*What you are asked to do:* Print the data that follows without changing a single word.
═══ Given material ═══
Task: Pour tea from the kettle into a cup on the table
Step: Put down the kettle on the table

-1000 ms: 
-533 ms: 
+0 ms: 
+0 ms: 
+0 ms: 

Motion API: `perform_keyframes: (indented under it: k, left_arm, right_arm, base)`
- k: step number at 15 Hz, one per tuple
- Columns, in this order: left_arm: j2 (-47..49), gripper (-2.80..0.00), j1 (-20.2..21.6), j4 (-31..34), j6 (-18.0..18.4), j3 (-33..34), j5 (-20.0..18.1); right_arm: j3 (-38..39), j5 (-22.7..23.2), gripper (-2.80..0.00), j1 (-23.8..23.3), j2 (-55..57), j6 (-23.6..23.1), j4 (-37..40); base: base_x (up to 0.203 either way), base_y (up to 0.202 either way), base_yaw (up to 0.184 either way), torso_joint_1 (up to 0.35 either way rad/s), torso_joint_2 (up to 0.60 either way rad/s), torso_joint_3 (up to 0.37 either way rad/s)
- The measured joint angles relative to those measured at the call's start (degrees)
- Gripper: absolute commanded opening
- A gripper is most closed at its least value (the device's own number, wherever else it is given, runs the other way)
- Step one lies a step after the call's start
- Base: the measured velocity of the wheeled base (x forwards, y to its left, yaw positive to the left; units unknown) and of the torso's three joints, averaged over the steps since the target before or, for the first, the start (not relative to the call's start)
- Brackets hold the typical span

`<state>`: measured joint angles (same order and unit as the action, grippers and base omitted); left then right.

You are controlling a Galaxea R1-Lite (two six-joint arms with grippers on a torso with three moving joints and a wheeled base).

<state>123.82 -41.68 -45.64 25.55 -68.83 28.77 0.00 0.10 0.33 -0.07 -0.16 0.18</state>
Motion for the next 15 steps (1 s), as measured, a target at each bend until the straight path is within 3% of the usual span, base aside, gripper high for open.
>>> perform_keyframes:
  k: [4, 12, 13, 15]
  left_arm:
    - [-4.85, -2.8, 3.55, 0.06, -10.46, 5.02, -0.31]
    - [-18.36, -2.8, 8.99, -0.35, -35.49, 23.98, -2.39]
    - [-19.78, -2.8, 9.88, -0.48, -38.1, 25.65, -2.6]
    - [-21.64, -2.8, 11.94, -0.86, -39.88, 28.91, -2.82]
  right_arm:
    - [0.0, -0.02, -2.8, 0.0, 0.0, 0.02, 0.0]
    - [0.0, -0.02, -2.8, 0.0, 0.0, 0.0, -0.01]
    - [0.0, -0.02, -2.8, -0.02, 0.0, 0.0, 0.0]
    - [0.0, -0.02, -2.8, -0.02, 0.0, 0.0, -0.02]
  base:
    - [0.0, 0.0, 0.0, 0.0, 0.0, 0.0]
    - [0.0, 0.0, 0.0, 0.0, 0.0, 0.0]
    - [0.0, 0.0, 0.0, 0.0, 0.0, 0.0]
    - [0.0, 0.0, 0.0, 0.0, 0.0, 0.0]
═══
*Solution to this task:*
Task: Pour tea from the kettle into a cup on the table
Step: Put down the kettle on the table

-1000 ms: 
-533 ms: 
+0 ms: 
+0 ms: 
+0 ms: 

Motion API: `perform_keyframes: (indented under it: k, left_arm, right_arm, base)`
- k: step number at 15 Hz, one per tuple
- Columns, in this order: left_arm: j2 (-47..49), gripper (-2.80..0.00), j1 (-20.2..21.6), j4 (-31..34), j6 (-18.0..18.4), j3 (-33..34), j5 (-20.0..18.1); right_arm: j3 (-38..39), j5 (-22.7..23.2), gripper (-2.80..0.00), j1 (-23.8..23.3), j2 (-55..57), j6 (-23.6..23.1), j4 (-37..40); base: base_x (up to 0.203 either way), base_y (up to 0.202 either way), base_yaw (up to 0.184 either way), torso_joint_1 (up to 0.35 either way rad/s), torso_joint_2 (up to 0.60 either way rad/s), torso_joint_3 (up to 0.37 either way rad/s)
- The measured joint angles relative to those measured at the call's start (degrees)
- Gripper: absolute commanded opening
- A gripper is most closed at its least value (the device's own number, wherever else it is given, runs the other way)
- Step one lies a step after the call's start
- Base: the measured velocity of the wheeled base (x forwards, y to its left, yaw positive to the left; units unknown) and of the torso's three joints, averaged over the steps since the target before or, for the first, the start (not relative to the call's start)
- Brackets hold the typical span

`<state>`: measured joint angles (same order and unit as the action, grippers and base omitted); left then right.

You are controlling a Galaxea R1-Lite (two six-joint arms with grippers on a torso with three moving joints and a wheeled base).

<state>123.82 -41.68 -45.64 25.55 -68.83 28.77 0.00 0.10 0.33 -0.07 -0.16 0.18</state>
Motion for the next 15 steps (1 s), as measured, a target at each bend until the straight path is within 3% of the usual span, base aside, gripper high for open.
>>> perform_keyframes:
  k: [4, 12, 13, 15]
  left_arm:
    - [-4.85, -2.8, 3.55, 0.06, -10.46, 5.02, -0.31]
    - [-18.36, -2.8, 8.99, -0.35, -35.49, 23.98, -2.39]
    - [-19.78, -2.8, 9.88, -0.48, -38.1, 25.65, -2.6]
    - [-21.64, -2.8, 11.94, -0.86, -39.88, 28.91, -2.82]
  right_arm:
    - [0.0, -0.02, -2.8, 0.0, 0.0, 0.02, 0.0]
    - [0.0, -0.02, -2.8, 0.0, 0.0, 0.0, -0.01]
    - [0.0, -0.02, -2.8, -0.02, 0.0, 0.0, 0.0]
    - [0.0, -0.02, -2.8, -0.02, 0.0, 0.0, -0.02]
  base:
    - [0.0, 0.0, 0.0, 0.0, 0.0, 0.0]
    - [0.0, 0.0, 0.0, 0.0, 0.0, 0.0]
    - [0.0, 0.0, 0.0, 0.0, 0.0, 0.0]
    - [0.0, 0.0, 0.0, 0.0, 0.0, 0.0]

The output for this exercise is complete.